Он настоял на своем праве иногда встречаться с Петал и добился, чтобы она перестала называть Бернарда «папочкой». Но до прошлого года не пытался каким-либо образом принимать участие в их семейной жизни.

– Хочешь воспользоваться моей машиной? – спросила Джилл.

– Если ты не против.

– Конечно же, бери ее.

– Спасибо.

Ему было неловко одалживать у Джилл машину, но путь на автомобиле из Вашингтона оказывался слишком долог, а брать машину напрокат в этом районе слишком часто не желал сам Эллис. Поскольку в один прекрасный день его враги обнаружат это через записи в регистрационных книгах прокатных фирм или по сведениям об использовании им кредитных карт, и возникнет опасность, что им станет известно о существовании Петал. Имелась альтернатива. Он мог каждый раз арендовать автомобиль под чужим именем, но фальшивые удостоверения личности обходились дорого, и агентство не выдавало их тем, кто работал за письменным столом в офисе, как Эллис ныне. А потому он ездил на принадлежавшей Джилл «Хонде» или нанимал местное такси.

Вернулась Петал, распустив по плечам свои белокурые локоны. Эллис снова встал.

– Ключи найдешь в замке зажигания, – сказала Джилл.

Эллис обратился к Петал:

– Иди и садись в машину. Я скоро тоже приду.

Петал вышла, а Эллис снова заговорил с бывшей женой:

– Мне хотелось бы пригласить ее на выходные в Вашингтон.

Джилл не капризничала, но отозвалась твердо:

– Если она захочет поехать с тобой, мешать не стану, но если нет, заставлять тоже не буду.

Эллис кивнул.

– Да, так получится справедливо. Встретимся сегодня немного позже.

Он отвез Петал в китайский ресторан, располагавшийся в Литтл-Неке. Ей всегда нравилась китайская кухня. Вне дома девочка вела себя с ним чуть свободнее. Она поблагодарила Эллиса за стихотворение, написанное им к ее дню рождения.

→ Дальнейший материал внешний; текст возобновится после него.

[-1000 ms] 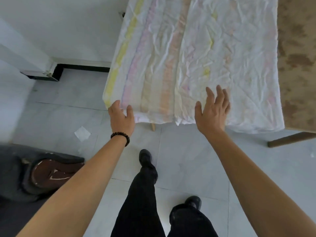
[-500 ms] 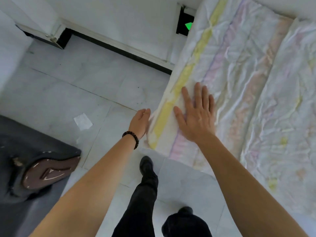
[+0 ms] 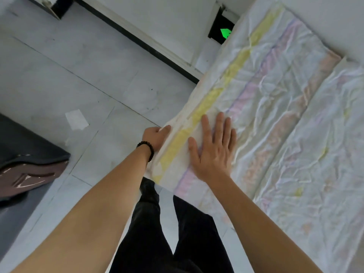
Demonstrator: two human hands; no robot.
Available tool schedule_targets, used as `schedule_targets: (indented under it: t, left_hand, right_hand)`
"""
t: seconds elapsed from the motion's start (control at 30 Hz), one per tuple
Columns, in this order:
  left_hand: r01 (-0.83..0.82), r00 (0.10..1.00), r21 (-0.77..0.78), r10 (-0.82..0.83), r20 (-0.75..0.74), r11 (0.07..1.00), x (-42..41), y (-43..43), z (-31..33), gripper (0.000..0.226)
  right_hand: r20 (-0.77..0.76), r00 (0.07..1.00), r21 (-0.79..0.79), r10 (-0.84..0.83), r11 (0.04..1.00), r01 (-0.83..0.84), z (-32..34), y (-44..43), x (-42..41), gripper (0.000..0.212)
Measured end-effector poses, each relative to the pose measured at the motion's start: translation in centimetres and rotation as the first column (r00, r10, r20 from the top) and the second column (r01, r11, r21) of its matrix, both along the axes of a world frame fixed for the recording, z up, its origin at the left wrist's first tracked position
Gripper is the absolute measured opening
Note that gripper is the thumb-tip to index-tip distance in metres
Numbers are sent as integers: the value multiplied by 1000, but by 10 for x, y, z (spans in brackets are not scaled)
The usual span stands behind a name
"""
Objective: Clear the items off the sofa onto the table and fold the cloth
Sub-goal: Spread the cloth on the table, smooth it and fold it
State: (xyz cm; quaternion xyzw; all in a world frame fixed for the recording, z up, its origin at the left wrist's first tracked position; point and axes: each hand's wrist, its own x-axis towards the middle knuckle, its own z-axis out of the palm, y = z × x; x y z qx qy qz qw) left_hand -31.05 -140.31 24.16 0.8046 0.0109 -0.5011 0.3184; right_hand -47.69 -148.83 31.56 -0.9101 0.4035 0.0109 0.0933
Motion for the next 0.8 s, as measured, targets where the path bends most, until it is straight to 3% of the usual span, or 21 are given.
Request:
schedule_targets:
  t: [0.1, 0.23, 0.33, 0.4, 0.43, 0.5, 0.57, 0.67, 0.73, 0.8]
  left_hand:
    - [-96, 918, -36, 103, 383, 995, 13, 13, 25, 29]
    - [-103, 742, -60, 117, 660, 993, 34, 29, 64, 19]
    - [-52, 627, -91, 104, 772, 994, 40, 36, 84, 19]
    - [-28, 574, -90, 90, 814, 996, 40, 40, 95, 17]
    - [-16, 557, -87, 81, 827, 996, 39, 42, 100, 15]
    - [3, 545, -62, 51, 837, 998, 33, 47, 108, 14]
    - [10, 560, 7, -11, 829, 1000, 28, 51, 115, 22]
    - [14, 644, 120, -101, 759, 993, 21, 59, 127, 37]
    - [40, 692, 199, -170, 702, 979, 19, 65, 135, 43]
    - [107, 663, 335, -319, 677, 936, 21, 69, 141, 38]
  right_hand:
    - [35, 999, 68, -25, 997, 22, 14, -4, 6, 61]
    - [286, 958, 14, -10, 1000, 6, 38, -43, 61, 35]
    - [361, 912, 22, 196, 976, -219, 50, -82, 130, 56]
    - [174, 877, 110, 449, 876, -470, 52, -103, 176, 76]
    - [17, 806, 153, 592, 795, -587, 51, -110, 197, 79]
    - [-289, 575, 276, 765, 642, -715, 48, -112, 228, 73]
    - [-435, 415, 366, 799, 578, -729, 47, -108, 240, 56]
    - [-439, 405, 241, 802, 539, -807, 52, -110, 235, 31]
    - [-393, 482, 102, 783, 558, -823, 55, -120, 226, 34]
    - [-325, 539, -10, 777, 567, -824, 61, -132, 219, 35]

– Я не знаю никого, кому в честь дня рождения посвящали бы стихи, – сказала она.

Но Эллис почему-то так и не смог понять, хорошо она это восприняла или же пренебрежительно.

– Надеюсь, это все же лучше, чем получить поздравительную открытку с нарисованным на ней котенком.

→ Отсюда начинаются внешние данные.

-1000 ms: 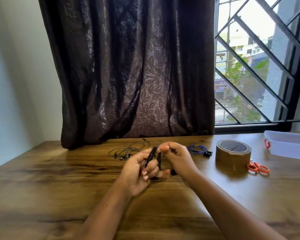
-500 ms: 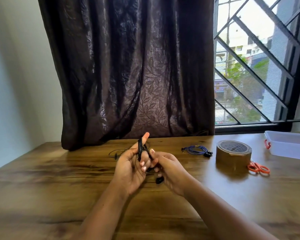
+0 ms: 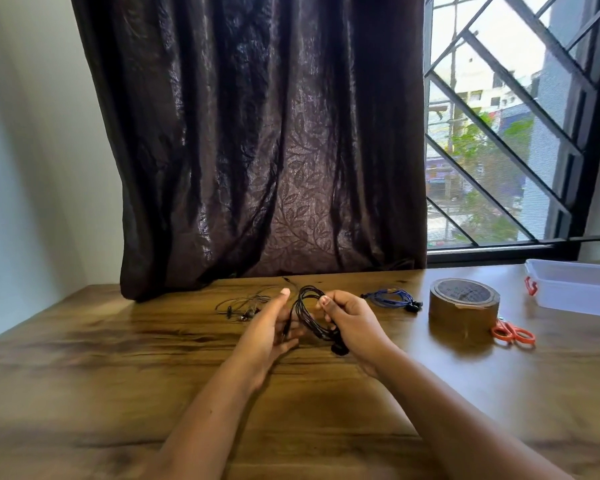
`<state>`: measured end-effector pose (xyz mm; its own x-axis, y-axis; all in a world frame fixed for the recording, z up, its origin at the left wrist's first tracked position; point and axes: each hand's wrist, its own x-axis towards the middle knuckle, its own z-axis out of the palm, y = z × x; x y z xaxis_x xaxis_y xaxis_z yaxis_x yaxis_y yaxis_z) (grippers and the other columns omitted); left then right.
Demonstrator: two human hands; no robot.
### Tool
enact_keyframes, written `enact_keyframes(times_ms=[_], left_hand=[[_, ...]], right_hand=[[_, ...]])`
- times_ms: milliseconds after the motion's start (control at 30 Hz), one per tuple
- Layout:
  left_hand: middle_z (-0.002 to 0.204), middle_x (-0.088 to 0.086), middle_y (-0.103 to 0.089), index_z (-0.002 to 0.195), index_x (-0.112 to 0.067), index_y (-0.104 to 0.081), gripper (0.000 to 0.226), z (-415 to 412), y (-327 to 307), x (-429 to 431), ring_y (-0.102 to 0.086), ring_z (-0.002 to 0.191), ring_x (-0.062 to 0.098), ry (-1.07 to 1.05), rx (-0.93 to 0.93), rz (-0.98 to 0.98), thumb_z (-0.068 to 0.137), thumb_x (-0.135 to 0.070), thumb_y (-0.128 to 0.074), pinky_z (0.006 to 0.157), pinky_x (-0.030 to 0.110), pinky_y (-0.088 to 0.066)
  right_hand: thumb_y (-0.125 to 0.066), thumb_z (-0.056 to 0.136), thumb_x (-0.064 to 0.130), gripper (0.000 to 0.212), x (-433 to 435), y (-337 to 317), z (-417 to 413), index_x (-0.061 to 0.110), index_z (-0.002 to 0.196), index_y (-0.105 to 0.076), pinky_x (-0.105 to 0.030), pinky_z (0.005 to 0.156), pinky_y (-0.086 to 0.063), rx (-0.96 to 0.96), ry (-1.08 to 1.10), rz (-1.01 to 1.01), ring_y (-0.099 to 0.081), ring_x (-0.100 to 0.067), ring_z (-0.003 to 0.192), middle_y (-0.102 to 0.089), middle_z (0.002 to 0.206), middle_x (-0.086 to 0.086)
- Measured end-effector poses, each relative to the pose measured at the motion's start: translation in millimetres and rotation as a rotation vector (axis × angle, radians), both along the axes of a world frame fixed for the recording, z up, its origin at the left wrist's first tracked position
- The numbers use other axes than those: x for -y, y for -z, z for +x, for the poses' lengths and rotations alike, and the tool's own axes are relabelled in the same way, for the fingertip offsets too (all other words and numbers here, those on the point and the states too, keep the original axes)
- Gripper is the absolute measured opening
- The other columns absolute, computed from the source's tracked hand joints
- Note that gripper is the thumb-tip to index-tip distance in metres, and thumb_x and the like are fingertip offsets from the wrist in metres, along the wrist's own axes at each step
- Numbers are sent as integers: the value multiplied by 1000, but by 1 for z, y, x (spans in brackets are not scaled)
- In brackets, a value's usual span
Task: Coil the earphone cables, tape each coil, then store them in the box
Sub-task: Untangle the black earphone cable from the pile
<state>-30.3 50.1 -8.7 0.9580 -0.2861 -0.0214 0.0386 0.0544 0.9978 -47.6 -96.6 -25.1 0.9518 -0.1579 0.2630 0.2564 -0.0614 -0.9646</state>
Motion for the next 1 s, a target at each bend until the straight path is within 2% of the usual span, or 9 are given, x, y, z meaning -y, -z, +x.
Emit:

– Да уж. – Она рассмеялась. – Все мои друзья считают тебя очень большим романтиком. А учительница английского даже спросила, публиковал ли ты что-нибудь из своих стихов.

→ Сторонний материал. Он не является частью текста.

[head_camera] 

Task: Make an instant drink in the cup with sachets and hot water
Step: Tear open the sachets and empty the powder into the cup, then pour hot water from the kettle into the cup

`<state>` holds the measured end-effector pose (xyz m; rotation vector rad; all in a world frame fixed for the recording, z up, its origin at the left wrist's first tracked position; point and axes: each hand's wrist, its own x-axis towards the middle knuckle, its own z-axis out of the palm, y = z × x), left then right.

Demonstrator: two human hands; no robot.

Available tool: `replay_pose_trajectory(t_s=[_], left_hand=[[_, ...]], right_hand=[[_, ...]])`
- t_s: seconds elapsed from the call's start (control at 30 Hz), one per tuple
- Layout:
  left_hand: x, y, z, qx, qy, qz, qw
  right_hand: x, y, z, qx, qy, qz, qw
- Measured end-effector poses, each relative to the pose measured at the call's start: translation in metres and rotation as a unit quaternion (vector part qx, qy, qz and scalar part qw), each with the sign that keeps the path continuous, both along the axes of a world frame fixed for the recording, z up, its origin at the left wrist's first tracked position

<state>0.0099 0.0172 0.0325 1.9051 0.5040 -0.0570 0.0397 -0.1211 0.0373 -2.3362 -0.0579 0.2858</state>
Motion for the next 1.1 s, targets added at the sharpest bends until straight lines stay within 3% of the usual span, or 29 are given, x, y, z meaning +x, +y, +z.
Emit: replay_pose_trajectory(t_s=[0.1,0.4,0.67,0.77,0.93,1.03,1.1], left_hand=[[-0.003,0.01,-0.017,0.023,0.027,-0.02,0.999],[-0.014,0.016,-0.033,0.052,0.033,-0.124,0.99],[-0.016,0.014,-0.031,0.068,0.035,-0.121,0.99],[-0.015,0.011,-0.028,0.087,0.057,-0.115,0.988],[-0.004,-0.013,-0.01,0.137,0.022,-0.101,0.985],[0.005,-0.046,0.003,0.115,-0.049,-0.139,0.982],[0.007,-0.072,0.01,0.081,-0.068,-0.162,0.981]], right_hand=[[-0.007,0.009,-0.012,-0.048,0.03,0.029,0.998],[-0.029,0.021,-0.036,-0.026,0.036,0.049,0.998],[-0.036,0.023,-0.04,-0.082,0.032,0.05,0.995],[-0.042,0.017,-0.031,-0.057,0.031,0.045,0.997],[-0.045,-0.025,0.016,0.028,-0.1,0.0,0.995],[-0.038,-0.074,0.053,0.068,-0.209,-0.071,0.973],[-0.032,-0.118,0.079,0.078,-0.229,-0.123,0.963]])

– Мне никогда не удавалось написать чего-то достойного публикации, – признался он. – Тебе по-прежнему нравятся уроки языка и литературы?

– Намного больше, чем математика. Вот что я просто ненавижу.

– Чем вы занимаетесь? Читаете ли, например, пьесы по ролям?

– Нет, но иногда декламируем стихи.

– У тебя есть любимые?

Она на мгновение задумалась.

– Мне очень нравится одно. Про нарциссы.

Эллис кивнул.

– Мне тоже.

– Я только забыла имя автора.

– Уильям Вордсворт.

– Точно.

– А что-нибудь еще?

– Больше ничего в особенности. Меня сильнее привлекает музыка. Ты слушаешь Майкла Джексона?

– Даже не знаю. Не уверен, что мне попадались его композиции.

– Он реально крутой. – Она хихикнула. – Все мои друзья без ума от него.

Она уже во второй раз употребила фразу «все мои друзья». Сейчас в ее жизни настал период, когда группа окружавших ее ровесников приобрела самое важное значение.

– Мне бы хотелось однажды познакомиться с кем-нибудь из твоих друзей, – сказал он.

– Но, папочка, – почти с упреком отозвалась дочь. – Ты для них совсем неподходящая компания. Это же сплошь девчонки.

Слегка смутившись, Эллис какое-то время молча ел. Он заказал себе к ужину бокал белого вина: эта приобретенная во Франции привычка осталась при нем и в Штатах.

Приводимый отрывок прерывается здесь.